EXERCISE AIM
Print each line exactly, beginning with the one where "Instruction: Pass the" appears and ending at the last line below.

Segment Start: SUPPLIED INFORMATION

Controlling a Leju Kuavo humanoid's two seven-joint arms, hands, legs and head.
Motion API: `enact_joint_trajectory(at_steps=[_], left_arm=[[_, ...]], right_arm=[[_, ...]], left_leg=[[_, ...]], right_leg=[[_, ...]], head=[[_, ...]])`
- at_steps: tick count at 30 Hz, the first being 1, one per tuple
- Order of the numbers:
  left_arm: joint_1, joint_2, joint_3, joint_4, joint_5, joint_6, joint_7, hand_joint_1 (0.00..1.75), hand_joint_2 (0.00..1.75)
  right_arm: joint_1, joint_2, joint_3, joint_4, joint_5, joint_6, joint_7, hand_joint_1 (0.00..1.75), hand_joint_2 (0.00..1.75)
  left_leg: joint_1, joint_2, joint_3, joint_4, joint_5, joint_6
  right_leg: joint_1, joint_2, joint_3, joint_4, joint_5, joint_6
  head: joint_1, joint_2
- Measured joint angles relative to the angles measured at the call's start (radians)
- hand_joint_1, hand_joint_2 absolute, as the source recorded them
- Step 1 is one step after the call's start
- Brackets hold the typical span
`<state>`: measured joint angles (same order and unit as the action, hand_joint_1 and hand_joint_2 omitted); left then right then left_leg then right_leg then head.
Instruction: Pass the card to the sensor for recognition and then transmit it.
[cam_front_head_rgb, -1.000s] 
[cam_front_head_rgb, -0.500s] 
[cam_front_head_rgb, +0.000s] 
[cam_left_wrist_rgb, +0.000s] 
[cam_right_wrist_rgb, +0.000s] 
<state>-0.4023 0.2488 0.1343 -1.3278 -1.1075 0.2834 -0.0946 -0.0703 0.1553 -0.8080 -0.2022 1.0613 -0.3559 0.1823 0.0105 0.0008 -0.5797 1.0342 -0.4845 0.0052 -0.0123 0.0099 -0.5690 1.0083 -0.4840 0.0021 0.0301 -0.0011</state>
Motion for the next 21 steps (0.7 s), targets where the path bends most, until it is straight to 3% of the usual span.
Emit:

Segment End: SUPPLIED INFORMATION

WRITTEN SOLUTION
Instruction: Pass the card to the sensor for recognition and then transmit it.
[cam_front_head_rgb, -1.000s] 
[cam_front_head_rgb, -0.500s] 
[cam_front_head_rgb, +0.000s] 
[cam_left_wrist_rgb, +0.000s] 
[cam_right_wrist_rgb, +0.000s] 
<state>-0.4023 0.2488 0.1343 -1.3278 -1.1075 0.2834 -0.0946 -0.0703 0.1553 -0.8080 -0.2022 1.0613 -0.3559 0.1823 0.0105 0.0008 -0.5797 1.0342 -0.4845 0.0052 -0.0123 0.0099 -0.5690 1.0083 -0.4840 0.0021 0.0301 -0.0011</state>
Motion for the next 21 steps (0.7 s), targets where the path bends most, until it is straight to 3% of the usual span.
Emit:

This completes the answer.